We started by giving you a real-world task in Excel or Google Sheets — find aircraft built by Embraer in 2004 or later. That hands-on activity highlighted a common problem: manual filtering doesn’t scale. That’s where Python and pandas come in.

In this chapter, you learned how to use pandas for:

Selecting columns using single or multiple variable names
Slicing rows by index position
Filtering rows using conditional logic
Combining selection and filtering with .loc[] for efficient subsetting

🧾 Quick Reference: Subsetting Techniques

Task	Syntax Example	Output Type
Select one column	`df["col"]`	Series
Select multiple columns	`df[["col1", "col2"]]`	DataFrame
Slice rows by index	`df.loc[0:4]`	DataFrame
Filter rows by condition	`df[df["year"] > 2000]`	DataFrame
Combine filter + select	`df.loc[df["year"] > 2000, ["col1", "col2"]]`	DataFrame
Best practice for assignment	`df.loc[cond, "col"] = value`	Safe, avoids warnings

🔁 Revisit the Challenge

Now that you’ve learned how to subset data using pandas, go back to the original question:

Which aircraft were manufactured by Embraer in 2004 or later?

This time, solve it using Python instead of a spreadsheet. Use what you’ve learned in this chapter — filtering rows by conditions, and selecting only the columns you need — to create a clean, focused DataFrame.

When you’re done, try to answer:

How many rows matched the condition?
What columns did you choose to keep?
Could you reuse your code later for different conditions?

This is how data scientists work: writing reusable, scalable code to extract insights from large datasets.

9.8 Exercise: Subsetting COVID College Data

In this exercise, you’ll apply what you learned to subset the New York Times college COVID-19 dataset.

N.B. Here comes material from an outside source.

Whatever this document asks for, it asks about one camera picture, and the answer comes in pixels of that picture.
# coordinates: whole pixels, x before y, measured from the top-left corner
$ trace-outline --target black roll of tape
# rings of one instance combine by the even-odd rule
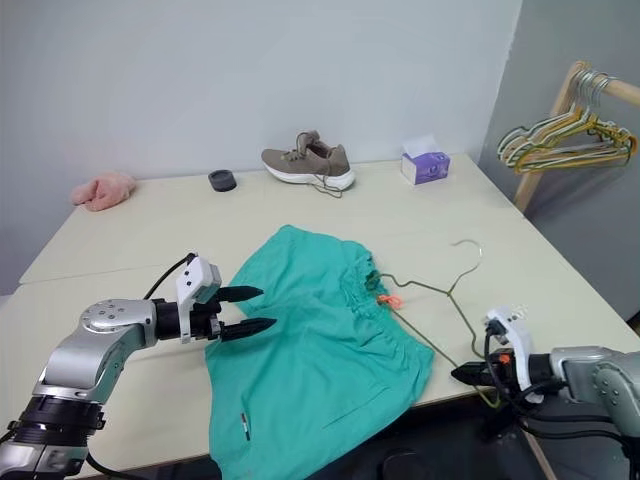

The dataset tracks COVID cases reported by colleges across the U.S.

📂 Download the data from this GitHub link or load it directly from a local copy if provided.

Step 1: Load the Data

import pandas as pd

data_url = "https://raw.githubusercontent.com/nytimes/covid-19-data/refs/heads/master/colleges/colleges.csv"
college_df = pd.read_csv(data_url)
college_df.head()

	date	state	county	city	ipeds_id	college	cases	cases_2021	notes
0	2021-05-26	Alabama	Madison	Huntsville	100654	Alabama A&M University	41	NaN	NaN
1	2021-05-26	Alabama	Montgomery	Montgomery	100724	Alabama State University	2	NaN	NaN
2	2021-05-26	Alabama	Limestone	Athens	100812	Athens State University	45	10.0	NaN
3	2021-05-26	Alabama	Lee	Auburn	100858	Auburn University	2742	567.0	NaN
4	2021-05-26	Alabama	Montgomery	Montgomery	100830	Auburn University at Montgomery	220	80.0	NaN

This dataset includes many columns, but for this exercise, we’re going to focus only on:

state
city
college
cases

Step 2: Subsetting Practice

Select only the columns: state, city, college, and cases.
Filter the dataset to show only colleges in Ohio (state == "OH") that reported more than 100 cases.
How many Ohio colleges reported more than 100 cases? (Hint: Use .shape or len())

Step 3: Dig Into a Specific School

Filter the dataset to find records where the college is “University of Cincinnati” (case sensitive).
How many cases were reported by the University of Cincinnati?

Make It Dynamic

Try making your filtering logic more flexible by defining parameters at the top of your notebook:

my_state = "OH"
threshold = 100

Then write code that will:

Filter for all colleges in my_state with cases greater than threshold
Return only the college and cases columns

Test your code with a few different states and thresholds. Can you reuse it to answer different questions (i.e. How many colleges in California reported more than 500 Covid cases?)